The Baltimore Ravens recently announced that they are moving training camp to their team facility in Owings Mills, Maryland, from McDaniel College in Westminster, which had hosted training camp since the team’s inception in 1996. The team has attributed the decision to permanently relocate training camp—which was held at the team facility this past summer due to the NFL lockout—to “the way training camp has changed over the years.” In truth, however, it comes down to a provision in the new collective bargaining agreement that has received little attention but could have substantial ramifications—namely (as tends to happen with labor stoppages) worsening the fans’ experience.
The clause in question is the elimination of two-a-days, which had long been a training camp staple. Teams are now prohibited from practicing more than once a day during camp, which poses problems if inclement weather should arise. In past years, the team would either practice in the McDaniel gym (not exactly an optimal football practice facility) or return to Owings Mills for a second practice on the indoor field. (Practices at NFL team facilities are closed to the public.) With the second option no longer permissible, the Ravens—and the other 31 NFL teams, including the New York Jets, who relocated this year’s training camp from the SUNY Cortland campus to their Florham Park, N.J., facility—are forced to decide between closing camp to the fans or losing an untold number of practices to thunderstorms. Pick your poison.

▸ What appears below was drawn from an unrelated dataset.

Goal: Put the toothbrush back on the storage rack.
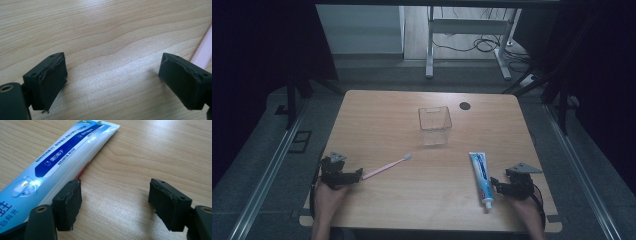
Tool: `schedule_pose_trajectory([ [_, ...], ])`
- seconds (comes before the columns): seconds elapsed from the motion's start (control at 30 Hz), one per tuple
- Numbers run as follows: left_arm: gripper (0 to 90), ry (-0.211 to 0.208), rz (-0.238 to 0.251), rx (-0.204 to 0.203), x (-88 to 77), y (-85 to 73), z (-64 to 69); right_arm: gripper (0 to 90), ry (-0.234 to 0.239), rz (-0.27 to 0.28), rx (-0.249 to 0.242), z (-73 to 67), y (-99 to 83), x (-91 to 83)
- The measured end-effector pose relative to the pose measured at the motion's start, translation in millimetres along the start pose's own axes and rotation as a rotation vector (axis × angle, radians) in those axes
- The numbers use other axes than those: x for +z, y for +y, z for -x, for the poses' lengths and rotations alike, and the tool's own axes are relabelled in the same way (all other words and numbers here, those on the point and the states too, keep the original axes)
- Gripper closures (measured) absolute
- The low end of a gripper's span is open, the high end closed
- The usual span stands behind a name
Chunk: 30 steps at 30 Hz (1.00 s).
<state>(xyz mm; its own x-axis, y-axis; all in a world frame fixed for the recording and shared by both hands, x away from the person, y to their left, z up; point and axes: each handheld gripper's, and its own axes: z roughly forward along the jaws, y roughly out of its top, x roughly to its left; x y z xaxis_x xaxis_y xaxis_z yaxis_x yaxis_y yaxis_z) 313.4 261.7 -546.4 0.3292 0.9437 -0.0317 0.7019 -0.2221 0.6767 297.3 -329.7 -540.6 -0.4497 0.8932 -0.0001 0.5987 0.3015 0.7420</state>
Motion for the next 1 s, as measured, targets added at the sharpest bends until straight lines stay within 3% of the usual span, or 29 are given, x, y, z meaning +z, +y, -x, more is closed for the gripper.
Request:
schedule_pose_trajectory([
  [0.83, 8.0, -0.01, -0.001, 0.01, 1.4, 1.7, -0.1, 22.4, 0.01, -0.006, -0.006, -0.8, 0.7, 1.1],
  [1.0, 15.5, -0.017, 0.0, 0.015, -0.6, 2.7, -1.8, 21.9, 0.012, -0.007, -0.007, -0.9, 0.8, 1.2],
])
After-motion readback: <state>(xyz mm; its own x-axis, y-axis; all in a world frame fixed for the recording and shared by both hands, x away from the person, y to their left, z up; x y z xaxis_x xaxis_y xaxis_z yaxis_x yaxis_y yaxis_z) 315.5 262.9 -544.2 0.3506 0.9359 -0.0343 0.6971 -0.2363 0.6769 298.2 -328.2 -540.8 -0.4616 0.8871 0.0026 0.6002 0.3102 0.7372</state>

To be fair, the lack of two-a-days wasn’t the only reason the team chose to relocate. As one would expect, the resources at an NFL practice facility are far superior to those at a small, rural college; in years past, the team would have to move equipment back and forth between the two sites. Still, when Ravens general manager Ozzie Newsome announced the change, he cited “the absence of two-a-days, how much space we need for the players and the meetings, the limited number of practices allowed by the new CBA, [and] the importance of having an indoor field when the summer storms come” as reasons for the change. Note how he managed to twice restate “the absence of two-a-days” using completely different wording.
And because of that, a tradition as old as the team is now no more. According to the Baltimore Sun, training camp drew over 100,000 fans annually, and officials in Westminster estimated that camp had over a $2 million economic impact on the city and its local merchants. Not to mention the opportunity to interact with the likes of Ray Lewis and Terrell Suggs up close and personal. No other event in pro sports offers fans the opportunities for interaction that an NFL training camp does.
Disclaimer: As the economically inclined among you may be aware, “economic impact” is the oldest trick in the book when a pro team wants its home city to build a new stadium. But we’re not talking about a booming metropolis that provides countless other opportunities for individuals to spend their money besides a new stadium. We’re talking about a city of 18,000 that stands as the gateway to Western Maryland and its vast expanses of nothing. When the number of people who attend an annual event is more than five times the population of your city, it’s a safe bet to assume there’s going to be a pretty substantial effect on the local economy. (For the record, the population of Cortland, N.Y., the Jets’ traditional summer home, was 18,740 as of the 2000 census.)
So what can be done about this? Add a provision to the CBA that grants exceptions to the two-a-day prohibition in the case of inclement weather. It’s one thing to spend six hours working out under the sun in late July, and this is presumably what the architects of the CBA had in mind when limiting practice times. Clearly, though, this falls into an entirely different category than holding a second practice because the first one was cut short by a thunderstorm.
I’m not a lawyer. I don’t know what steps would need to be taken to add such a provision now that the CBA has long since been ratified. But I do know that while the decision to move training camp to a private facility was one made by a single team out of 32, this is an issue that all NFL fans should care about.